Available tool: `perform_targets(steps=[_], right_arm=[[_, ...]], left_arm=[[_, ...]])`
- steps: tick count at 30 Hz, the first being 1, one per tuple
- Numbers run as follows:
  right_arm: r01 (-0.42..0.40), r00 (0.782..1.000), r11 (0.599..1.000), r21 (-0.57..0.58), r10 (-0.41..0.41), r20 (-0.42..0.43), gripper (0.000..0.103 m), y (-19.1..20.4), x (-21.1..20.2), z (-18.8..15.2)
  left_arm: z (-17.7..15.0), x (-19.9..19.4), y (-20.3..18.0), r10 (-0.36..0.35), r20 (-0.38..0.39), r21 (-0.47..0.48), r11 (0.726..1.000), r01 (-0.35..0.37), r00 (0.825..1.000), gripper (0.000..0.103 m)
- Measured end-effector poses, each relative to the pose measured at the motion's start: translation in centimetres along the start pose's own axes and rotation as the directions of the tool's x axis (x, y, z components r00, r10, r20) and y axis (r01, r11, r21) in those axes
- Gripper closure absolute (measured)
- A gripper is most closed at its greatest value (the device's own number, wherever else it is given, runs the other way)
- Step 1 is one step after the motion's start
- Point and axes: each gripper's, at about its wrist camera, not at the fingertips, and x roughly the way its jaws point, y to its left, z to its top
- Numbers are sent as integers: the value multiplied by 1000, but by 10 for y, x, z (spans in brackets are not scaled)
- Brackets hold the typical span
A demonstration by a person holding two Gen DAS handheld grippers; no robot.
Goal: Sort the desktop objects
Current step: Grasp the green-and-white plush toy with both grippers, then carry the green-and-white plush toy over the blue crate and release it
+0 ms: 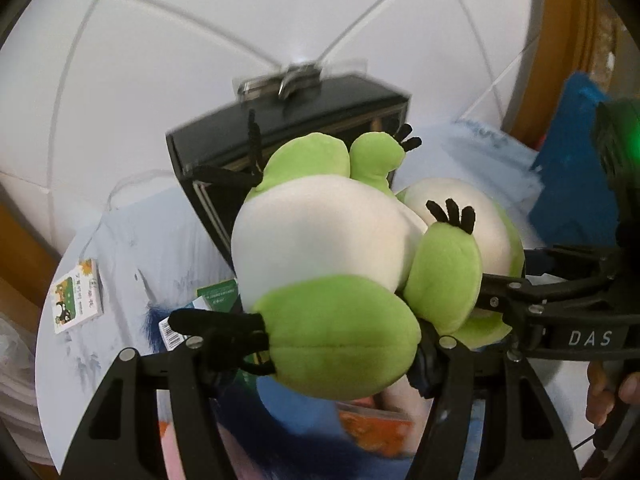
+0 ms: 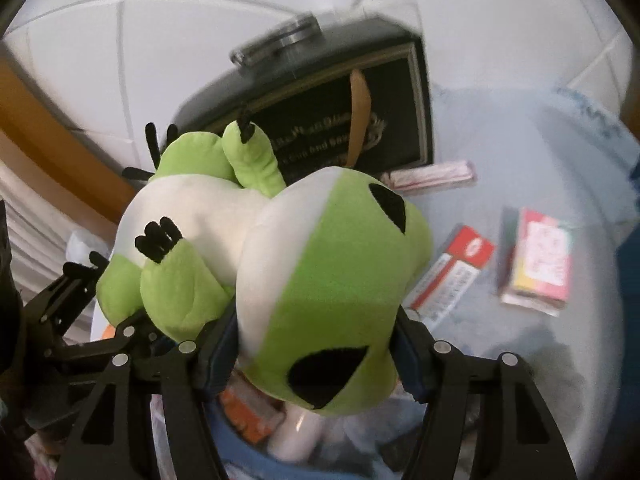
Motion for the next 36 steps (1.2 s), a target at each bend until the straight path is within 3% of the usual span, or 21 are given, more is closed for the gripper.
perform_targets(steps=[4,10,18,22,27,31,36], right_arm=[[17,998,1000,-12,-16,69,37,3,-57,-10],[83,978,997,-7,-80,193,37,1,-144,-22],[218,914,970,105,-240,328,37,-21,-279,-67],[288,865,936,202,-345,363,37,-50,-348,-95],[339,818,888,312,-442,369,37,-104,-425,-127],[357,804,856,374,-485,345,37,-160,-479,-149],[370,815,818,440,-513,269,37,-241,-508,-158]], left_arm=[[6,-44,-19,-27,75,14,1000,26,997,38],[12,-115,-64,-99,191,68,994,87,977,38],[26,-191,-161,-289,283,217,948,233,915,38],[37,-219,-234,-405,275,321,894,314,872,38],[49,-244,-330,-480,247,395,843,365,842,38],[58,-253,-409,-502,210,425,820,385,839,38],[69,-228,-499,-509,80,402,803,440,857,38]])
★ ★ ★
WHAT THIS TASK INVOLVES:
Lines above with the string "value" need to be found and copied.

THE COMPLETED TASK:
- A gripper is most closed at its greatest value (the device's own number, wherever else it is given, runs the other way)
- Numbers are sent as integers: the value multiplied by 1000, but by 10 for y, x, z (spans in brackets are not scaled)

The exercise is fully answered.